A Path to War?
The following is taken from the 1930s US Great Depression chapter of A Template for Understanding Big Debt Crises (which is available for free download HERE). I’m passing it along because I think that the 1935-40 period is most analogous to the current period and that it is worth reflecting on what happened then when thinking about US-Chinese relations now. To be clear, I’m not saying that we are on a path to a shooting war, but I am saying that we have to watch what path we are on, given these cause-effect relationships that history has taught us and that are described in the template. This excerpt describes how the economic and political conditions of the late 1930s evolved into the wars that followed.
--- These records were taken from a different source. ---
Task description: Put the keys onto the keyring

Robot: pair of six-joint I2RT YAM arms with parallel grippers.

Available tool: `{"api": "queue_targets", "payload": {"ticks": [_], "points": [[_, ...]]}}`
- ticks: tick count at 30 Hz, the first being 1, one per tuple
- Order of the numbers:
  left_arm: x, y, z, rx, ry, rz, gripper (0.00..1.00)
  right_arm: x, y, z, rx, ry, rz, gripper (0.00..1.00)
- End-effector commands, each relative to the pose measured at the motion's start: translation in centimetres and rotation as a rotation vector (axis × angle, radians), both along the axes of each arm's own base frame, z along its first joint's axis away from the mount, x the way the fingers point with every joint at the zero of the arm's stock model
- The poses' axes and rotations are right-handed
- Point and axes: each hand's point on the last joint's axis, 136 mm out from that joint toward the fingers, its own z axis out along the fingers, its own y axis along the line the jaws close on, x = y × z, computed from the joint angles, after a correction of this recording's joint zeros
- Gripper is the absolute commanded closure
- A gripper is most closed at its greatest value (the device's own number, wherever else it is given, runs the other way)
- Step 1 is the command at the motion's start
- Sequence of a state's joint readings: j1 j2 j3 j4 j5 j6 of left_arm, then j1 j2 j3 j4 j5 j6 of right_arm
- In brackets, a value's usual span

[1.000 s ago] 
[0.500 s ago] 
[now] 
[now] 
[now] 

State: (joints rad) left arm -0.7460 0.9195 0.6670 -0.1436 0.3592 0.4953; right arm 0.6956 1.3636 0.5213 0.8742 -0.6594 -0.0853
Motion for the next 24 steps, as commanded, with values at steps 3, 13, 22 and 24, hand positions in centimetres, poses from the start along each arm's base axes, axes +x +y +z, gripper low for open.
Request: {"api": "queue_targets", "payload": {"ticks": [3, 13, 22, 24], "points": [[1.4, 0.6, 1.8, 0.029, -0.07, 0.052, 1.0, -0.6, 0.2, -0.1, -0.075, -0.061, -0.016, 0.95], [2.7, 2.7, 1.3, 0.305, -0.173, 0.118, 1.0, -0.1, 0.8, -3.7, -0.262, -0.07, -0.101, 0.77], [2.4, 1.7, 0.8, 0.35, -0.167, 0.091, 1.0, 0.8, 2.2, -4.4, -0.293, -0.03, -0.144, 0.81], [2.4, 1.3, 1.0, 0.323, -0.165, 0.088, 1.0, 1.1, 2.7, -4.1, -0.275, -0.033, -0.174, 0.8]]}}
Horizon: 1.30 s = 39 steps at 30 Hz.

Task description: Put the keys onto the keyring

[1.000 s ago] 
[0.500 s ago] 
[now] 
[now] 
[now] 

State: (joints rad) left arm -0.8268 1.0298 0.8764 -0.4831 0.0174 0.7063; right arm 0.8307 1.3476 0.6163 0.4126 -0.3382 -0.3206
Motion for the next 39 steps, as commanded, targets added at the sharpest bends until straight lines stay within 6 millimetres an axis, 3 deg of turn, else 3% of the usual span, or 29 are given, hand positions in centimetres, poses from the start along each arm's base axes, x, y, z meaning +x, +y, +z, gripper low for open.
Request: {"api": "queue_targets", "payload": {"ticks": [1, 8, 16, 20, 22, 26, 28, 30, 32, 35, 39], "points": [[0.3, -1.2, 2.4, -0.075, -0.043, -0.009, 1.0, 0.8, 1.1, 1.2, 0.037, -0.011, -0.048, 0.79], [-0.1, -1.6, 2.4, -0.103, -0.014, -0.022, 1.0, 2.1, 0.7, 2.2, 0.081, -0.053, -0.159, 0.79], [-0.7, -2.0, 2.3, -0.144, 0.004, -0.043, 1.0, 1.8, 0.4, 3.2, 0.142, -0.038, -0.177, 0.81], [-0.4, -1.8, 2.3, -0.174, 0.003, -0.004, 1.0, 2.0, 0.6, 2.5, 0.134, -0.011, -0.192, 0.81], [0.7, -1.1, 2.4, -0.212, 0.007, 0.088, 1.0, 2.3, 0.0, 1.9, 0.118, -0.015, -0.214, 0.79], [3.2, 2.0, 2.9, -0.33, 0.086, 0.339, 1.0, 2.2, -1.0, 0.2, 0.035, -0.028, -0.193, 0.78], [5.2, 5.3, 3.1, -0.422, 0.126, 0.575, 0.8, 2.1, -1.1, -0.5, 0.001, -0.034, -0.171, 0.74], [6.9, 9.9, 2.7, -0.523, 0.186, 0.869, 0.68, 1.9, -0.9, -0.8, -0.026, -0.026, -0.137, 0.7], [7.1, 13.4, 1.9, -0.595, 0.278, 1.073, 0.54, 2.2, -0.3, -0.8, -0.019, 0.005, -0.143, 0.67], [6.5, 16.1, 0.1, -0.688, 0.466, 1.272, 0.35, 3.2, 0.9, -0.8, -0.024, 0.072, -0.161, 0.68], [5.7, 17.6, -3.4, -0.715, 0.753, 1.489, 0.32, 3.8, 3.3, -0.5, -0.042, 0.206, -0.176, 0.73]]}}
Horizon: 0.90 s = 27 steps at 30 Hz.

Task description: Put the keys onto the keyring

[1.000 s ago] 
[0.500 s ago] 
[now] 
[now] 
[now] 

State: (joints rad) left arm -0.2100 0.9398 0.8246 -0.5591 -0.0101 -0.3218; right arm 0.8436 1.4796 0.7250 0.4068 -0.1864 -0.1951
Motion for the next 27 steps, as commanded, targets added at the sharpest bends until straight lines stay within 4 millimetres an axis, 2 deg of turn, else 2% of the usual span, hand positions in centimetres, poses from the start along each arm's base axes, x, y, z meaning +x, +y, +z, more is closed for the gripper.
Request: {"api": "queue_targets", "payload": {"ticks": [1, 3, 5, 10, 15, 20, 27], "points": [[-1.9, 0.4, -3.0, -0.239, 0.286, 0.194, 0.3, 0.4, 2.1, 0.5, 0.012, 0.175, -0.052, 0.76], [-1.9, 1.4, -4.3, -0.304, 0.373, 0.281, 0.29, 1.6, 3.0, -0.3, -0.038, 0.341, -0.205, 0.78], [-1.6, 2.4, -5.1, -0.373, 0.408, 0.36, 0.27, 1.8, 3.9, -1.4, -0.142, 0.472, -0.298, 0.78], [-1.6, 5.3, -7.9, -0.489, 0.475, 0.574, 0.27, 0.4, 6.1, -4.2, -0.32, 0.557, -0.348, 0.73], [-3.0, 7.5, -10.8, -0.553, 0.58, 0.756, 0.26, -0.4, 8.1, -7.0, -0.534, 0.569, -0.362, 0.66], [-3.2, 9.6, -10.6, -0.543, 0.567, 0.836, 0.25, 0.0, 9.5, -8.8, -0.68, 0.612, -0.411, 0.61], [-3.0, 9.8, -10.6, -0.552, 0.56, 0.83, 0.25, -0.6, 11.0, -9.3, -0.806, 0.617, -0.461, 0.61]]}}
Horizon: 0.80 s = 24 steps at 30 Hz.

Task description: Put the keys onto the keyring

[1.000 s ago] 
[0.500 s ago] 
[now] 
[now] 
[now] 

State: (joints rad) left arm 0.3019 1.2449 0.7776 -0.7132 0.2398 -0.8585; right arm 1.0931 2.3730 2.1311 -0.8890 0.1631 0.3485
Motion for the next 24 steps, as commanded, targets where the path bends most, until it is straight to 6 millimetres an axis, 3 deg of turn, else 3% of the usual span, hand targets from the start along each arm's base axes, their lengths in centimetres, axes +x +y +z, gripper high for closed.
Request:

While the purpose of this chapter has been to examine the debt and economic circumstances in the United States during the 1930s, the linkages between economic conditions and political conditions, both within the United States and between the United States and other countries—most importantly Germany and Japan—cannot be ignored because economics and geopolitics were very intertwined at the time. Most importantly, Germany and Japan had internal conflicts between the haves (the Right) and the have-nots (the Left), which led to more populist, autocratic, nationalistic, and militaristic leaders who were given special autocratic powers by their democracies to bring order to their badly-managed economies. They also faced external economic and military conflicts arising as these countries became rival economic and military powers to existing world powers.
The case is also a good example of Thucydides’s Trap—where rivalries between countries lead to wars in order to establish which country is more powerful, which are then followed by periods of peace in which the dominant power/powers get to set the rules because no country can fight them until a rival power emerges, at which time they do it all over again.